Marc Persoons et Yves Hacha sont les cofondateurs des deux principaux producteurs de logiciels Inland Ecdis : Periskal et Tresco. Qu’est-ce qui change avec les nouvelles cartes, officielles, et comment voient-ils l’avenir?


Marc Persoons

Cofondateur de Periskal. L’entreprise commercialise le Periskal Radar Overlay et le Tresco Inland Ecdis Viewer.
www.periskal.com

‘Les cartes officielles sont certainement une amélioration. Cela fait, entre-temps, près de vingt ans que nous réalisons nous-mêmes des cartes, parce qu’il nous fallait avancer tout simplement, mais c’est, en fait, la tâche des autorités de fournir le bon matériel cartographique. Les cartes étant désormais publiées, la responsabilité de l’exactitude des informations incombe à qui de droit. Nous pouvons désormais nous concentrer sur les données supplémentaires qui apportent une valeur ajoutée aux cartes.

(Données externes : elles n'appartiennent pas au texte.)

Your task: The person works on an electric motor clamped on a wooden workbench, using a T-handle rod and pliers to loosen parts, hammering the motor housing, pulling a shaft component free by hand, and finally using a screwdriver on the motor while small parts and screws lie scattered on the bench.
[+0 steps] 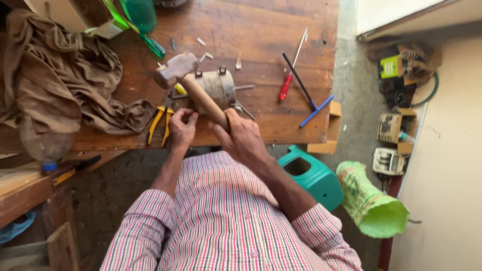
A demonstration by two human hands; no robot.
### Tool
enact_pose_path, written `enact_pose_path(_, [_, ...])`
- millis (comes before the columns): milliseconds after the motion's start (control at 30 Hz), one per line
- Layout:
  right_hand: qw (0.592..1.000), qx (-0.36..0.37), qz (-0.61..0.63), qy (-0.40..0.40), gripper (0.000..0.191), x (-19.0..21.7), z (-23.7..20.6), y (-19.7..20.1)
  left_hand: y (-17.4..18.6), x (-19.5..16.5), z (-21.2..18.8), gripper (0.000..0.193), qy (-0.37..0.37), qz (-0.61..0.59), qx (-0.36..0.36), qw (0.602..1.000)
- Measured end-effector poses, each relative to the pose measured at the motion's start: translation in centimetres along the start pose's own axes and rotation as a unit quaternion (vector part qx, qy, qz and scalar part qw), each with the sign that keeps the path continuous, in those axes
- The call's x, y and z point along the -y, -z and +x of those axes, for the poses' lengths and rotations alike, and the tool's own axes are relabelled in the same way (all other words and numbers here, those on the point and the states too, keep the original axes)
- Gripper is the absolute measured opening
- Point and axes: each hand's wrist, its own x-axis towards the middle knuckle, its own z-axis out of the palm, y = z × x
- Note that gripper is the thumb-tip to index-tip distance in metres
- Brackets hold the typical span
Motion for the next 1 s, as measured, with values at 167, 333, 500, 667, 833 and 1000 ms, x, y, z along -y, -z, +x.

Les cartes officielles sont aussi nettement mieux et plus précises. Les cartes que nous faisions nous-mêmes n’étaient, bien sûr, pas mauvaises, mais nous n’avions tout simplement pas accès à toutes les données de base. Et les données sont, certainement en Belgique, réparties sur tant d’autorités différentes, que réunir toutes les pièces du puzzle était, en tous les cas, un véritable exploit.

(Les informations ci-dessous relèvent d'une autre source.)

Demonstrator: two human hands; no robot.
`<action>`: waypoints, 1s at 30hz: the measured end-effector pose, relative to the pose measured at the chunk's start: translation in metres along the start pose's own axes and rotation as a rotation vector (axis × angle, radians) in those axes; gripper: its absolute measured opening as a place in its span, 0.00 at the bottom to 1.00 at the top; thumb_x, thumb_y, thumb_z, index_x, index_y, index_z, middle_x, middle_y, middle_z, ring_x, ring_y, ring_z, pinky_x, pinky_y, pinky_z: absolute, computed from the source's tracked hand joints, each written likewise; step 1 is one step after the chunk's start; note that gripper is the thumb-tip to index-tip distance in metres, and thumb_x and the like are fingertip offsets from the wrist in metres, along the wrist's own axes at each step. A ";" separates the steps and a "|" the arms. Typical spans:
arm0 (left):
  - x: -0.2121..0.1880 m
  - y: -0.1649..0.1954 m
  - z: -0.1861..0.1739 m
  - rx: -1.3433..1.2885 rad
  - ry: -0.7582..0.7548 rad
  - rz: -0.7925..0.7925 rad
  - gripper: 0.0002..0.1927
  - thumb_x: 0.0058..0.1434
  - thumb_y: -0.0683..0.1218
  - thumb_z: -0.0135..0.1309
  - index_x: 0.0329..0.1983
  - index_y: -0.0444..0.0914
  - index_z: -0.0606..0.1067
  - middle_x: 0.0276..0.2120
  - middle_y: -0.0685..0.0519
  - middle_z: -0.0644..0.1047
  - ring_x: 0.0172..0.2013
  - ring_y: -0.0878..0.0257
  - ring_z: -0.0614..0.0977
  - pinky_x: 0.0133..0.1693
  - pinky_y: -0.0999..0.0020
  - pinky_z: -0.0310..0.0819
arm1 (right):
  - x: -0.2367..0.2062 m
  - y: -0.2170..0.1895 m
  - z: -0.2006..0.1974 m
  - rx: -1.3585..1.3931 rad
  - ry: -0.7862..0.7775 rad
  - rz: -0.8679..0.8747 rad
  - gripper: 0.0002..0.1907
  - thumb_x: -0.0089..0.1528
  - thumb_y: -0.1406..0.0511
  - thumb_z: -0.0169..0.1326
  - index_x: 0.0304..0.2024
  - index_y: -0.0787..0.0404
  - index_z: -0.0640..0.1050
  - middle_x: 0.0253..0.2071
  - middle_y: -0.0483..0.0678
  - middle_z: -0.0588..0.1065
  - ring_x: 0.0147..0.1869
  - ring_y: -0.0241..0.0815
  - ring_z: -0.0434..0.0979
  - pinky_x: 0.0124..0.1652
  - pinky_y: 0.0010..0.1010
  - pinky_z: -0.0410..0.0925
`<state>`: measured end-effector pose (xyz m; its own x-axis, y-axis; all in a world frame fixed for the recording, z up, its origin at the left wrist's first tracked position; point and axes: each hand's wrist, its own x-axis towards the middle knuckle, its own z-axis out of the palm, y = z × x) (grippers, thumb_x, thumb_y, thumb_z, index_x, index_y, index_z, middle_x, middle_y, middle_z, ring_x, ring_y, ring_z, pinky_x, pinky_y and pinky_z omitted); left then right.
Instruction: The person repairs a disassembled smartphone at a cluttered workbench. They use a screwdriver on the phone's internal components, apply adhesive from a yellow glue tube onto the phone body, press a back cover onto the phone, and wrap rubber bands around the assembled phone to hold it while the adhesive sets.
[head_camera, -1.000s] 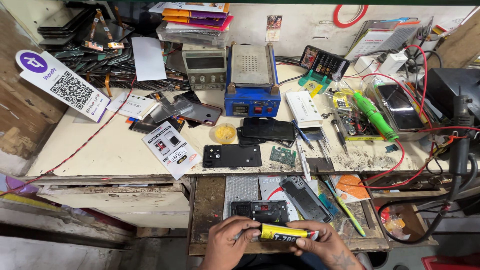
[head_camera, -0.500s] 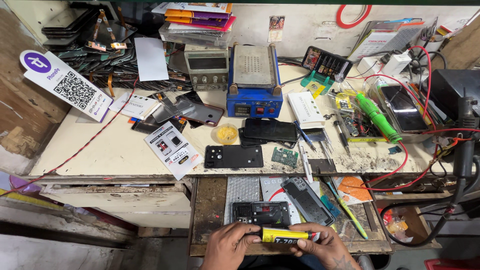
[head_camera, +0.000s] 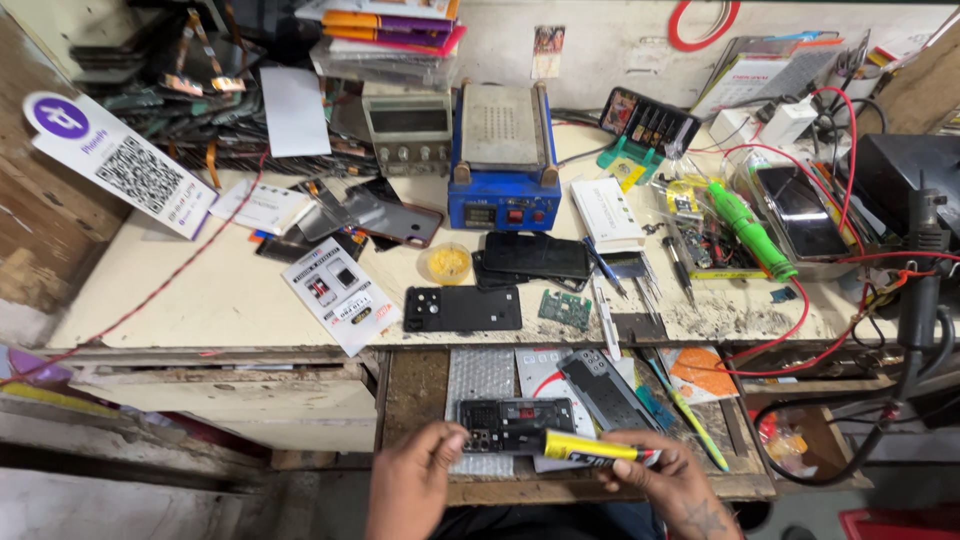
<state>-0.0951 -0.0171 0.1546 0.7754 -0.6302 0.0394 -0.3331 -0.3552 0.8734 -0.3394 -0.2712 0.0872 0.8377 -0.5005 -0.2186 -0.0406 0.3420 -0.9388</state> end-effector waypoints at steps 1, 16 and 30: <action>0.003 0.000 -0.006 -0.028 0.000 0.034 0.13 0.63 0.52 0.55 0.43 0.42 0.83 0.32 0.53 0.85 0.30 0.63 0.88 0.34 0.67 0.81 | -0.004 -0.003 -0.001 0.004 0.016 -0.039 0.19 0.59 0.72 0.60 0.54 0.70 0.80 0.37 0.59 0.83 0.39 0.45 0.82 0.41 0.37 0.76; 0.053 -0.057 -0.014 0.326 0.035 0.105 0.10 0.66 0.53 0.60 0.39 0.42 0.81 0.32 0.49 0.79 0.33 0.48 0.81 0.35 0.54 0.74 | 0.012 -0.039 0.025 -0.316 0.204 -0.241 0.17 0.63 0.76 0.60 0.55 0.72 0.77 0.45 0.56 0.81 0.47 0.44 0.82 0.50 0.34 0.75; 0.071 -0.074 -0.031 0.297 -0.179 0.185 0.44 0.37 0.62 0.73 0.58 0.43 0.74 0.44 0.47 0.81 0.42 0.48 0.83 0.42 0.53 0.75 | 0.101 -0.042 0.107 -0.721 -0.062 -0.308 0.14 0.64 0.76 0.62 0.51 0.72 0.77 0.49 0.55 0.80 0.51 0.37 0.80 0.52 0.26 0.74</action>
<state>0.0014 -0.0141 0.1079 0.5903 -0.8037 0.0748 -0.6195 -0.3917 0.6803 -0.1948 -0.2506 0.1334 0.8967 -0.4362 0.0754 -0.1267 -0.4161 -0.9004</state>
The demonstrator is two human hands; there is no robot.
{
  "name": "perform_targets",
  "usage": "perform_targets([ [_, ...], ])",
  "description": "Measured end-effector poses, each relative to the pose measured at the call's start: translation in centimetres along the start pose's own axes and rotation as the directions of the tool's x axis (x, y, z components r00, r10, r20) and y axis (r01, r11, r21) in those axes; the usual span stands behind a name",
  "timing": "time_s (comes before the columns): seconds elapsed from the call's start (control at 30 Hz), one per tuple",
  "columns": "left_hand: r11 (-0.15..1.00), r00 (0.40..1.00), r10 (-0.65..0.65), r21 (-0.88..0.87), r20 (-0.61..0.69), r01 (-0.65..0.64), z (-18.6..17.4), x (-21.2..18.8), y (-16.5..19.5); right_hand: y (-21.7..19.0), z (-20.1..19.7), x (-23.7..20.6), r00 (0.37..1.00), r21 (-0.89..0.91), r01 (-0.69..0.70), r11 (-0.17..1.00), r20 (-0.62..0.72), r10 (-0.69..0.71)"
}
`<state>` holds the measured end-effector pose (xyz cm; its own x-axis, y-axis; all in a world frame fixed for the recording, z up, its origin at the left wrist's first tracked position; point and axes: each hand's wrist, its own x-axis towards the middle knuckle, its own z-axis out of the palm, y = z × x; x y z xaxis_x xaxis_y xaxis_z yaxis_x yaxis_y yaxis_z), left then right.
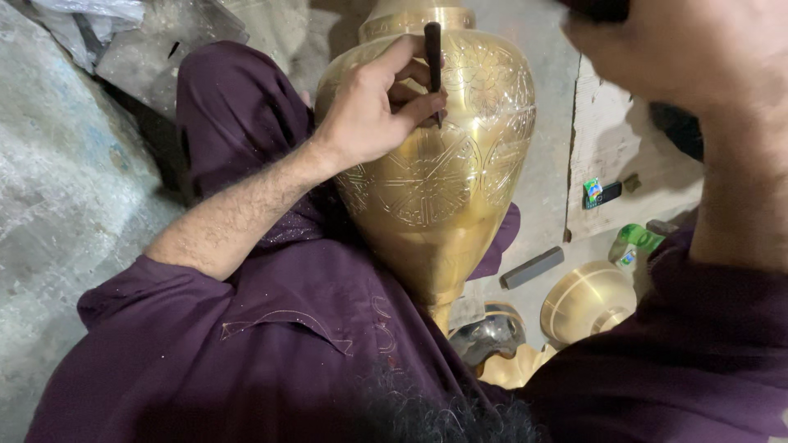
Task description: The person sits on the floor holding a punch against a large brass vase and strikes the punch with a wooden mallet to engrave decorative patterns, repeatedly repositioning the punch across the vase surface.
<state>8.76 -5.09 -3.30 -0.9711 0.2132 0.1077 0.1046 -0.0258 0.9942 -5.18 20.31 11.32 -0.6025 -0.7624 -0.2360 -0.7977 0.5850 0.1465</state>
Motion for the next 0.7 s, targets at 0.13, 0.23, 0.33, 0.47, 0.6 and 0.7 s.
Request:
perform_targets([
  [0.13,0.999,0.999,0.035,0.022,0.023,-0.035,-0.2,0.3,0.0,0.0,-0.3,-0.2,1.0,-0.034,0.014,0.999,0.027,-0.014],
  [0.23,0.998,0.997,-0.038,-0.038,0.067,0.04,-0.3,0.5,0.2,-0.2,-0.5,-0.4,0.996,0.026,-0.08,0.996,0.039,0.078],
  [0.33,0.999,0.997,-0.027,-0.038,0.073,0.03,-0.4,0.6,0.4,-0.2,-0.9,-0.6,1.0,0.002,-0.008,1.0,-0.003,0.008],
  [0.47,0.999,0.994,-0.017,0.045,0.105,0.012,-0.4,1.1,0.4,0.0,-1.2,-1.3,0.991,0.097,-0.09,0.991,0.108,0.08],
  [0.6,0.993,0.984,-0.059,-0.086,0.17,0.075,-0.3,1.2,0.4,0.0,-0.7,-2.1,0.995,0.135,-0.043,0.99,-0.08,0.054],
  [0.7,0.999,0.982,-0.048,0.01,0.182,0.047,-0.4,1.7,0.3,0.0,-0.5,-2.4,0.987,0.126,-0.032,0.992,-0.152,0.051],
])
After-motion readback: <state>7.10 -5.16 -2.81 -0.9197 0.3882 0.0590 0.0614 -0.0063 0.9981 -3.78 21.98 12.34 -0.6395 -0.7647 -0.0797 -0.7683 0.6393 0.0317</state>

Les bateliers ne le remarqueront peut-être pas directement, mais les données seront tout de même nettement plus fiables et qualitatives. Des données plus précises ont un rôle important, a fortiori avec les gros bateaux de plus en plus nombreux sur nos rivières.’

 

Yves Hacha

Cofondateur de Tresco Engineering (Anvers). L’entreprise commercialise le système Navigis River comme carte électronique de navigation, ainsi que le Tresco radaroverlay, NaviChart et AlphaChart.
www.tresco.eu

‘Nous aussi, nous sommes contents que les cartes officielles deviennent disponibles. Dans le passé, nous avons produit nos propres cartes de toutes sortes de façons, nous sommes même allés jusqu’à parcourir des tronçons de rivières avec notre propre bateau de mesure. Mais c’est tout de même mieux de travailler avec des données officielles.

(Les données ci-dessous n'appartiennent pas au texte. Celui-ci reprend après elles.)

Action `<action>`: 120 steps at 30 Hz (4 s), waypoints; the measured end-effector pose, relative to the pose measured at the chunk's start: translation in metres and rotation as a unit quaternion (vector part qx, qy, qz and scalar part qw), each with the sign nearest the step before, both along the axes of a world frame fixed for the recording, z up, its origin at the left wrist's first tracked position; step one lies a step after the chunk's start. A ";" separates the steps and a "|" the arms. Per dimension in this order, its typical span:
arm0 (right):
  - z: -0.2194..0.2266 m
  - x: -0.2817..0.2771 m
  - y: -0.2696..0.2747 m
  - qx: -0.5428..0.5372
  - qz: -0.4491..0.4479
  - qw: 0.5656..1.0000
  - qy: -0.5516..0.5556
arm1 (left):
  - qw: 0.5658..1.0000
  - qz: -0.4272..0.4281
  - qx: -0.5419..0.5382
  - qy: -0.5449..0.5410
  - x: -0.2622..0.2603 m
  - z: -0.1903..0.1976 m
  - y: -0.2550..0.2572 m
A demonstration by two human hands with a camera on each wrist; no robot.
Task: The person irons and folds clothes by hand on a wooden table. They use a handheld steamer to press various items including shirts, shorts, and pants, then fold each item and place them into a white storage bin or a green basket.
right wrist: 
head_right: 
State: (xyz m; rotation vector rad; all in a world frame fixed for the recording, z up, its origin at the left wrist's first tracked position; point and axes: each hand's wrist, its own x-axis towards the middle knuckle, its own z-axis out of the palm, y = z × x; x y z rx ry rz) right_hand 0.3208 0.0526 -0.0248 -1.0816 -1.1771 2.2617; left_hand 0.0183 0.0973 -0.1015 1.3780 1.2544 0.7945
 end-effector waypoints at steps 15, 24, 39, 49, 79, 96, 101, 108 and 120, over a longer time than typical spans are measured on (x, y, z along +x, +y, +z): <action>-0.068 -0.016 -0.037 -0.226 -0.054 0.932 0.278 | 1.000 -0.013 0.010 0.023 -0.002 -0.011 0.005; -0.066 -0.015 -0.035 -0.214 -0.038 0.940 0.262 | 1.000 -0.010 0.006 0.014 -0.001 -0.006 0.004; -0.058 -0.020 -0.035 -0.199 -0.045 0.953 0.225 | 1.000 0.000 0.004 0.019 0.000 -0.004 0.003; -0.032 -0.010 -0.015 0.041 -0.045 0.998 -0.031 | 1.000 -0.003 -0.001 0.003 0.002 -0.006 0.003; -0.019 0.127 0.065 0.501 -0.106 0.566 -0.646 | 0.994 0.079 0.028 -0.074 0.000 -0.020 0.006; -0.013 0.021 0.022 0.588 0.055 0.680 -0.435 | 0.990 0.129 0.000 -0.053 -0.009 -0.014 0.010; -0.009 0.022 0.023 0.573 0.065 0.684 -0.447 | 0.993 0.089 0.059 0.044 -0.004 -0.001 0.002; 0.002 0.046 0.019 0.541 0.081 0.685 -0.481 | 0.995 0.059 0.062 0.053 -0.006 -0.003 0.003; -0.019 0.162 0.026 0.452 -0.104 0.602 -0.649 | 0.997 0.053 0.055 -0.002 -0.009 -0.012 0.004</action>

Si nous craignons la concurrence des cartes gratuites ? Pas vraiment. Lorsque les premières cartes ont été publiées en Autriche, nous avons eu quelques craintes. Mais l’expérience nous a enseigné que les bateliers n’ont pas vraiment envie de devoir rassembler eux-mêmes toutes les informations pour tracer leurs trajets. Ils se sont habitués à un service où tout est déjà réuni, avec des mises à jour régulières.

Nous enrichissons également nos cartes de tas de données supplémentaires, telles que coordonnées d’entreprises, lieux de déchargement, points de repère dans le paysage – même des cafés. Le marché, en outre, a mûri entre-temps : tout le monde a déjà une visionneuse ou un instrument de navigation. Ce n’est pas une chose qu’on jette facilement par-dessus bord.

Il est fort possible que nous baissions désormais le prix de nos cartes. C’est d’ailleurs ce que nous avons fait pour nos cartes autrichiennes. Mais, bien entendu, nous ne les donnerons jamais tout à fait gratuitement : nous y ajoutons beaucoup trop de choses.

A quoi faut-il s’attendre pour l’avenir ? Je pense qu’il y aura surtout davantage de bateliers qui passeront du simple logiciel de visualisation au logiciel de navigation avec radar overlay. A cause de la crise, beaucoup ont un peu retardé cet investissement. Mais si on veut vraiment profiter de toutes les possibilités d’Inland Ecdis, le radar overlay est une étape logique.’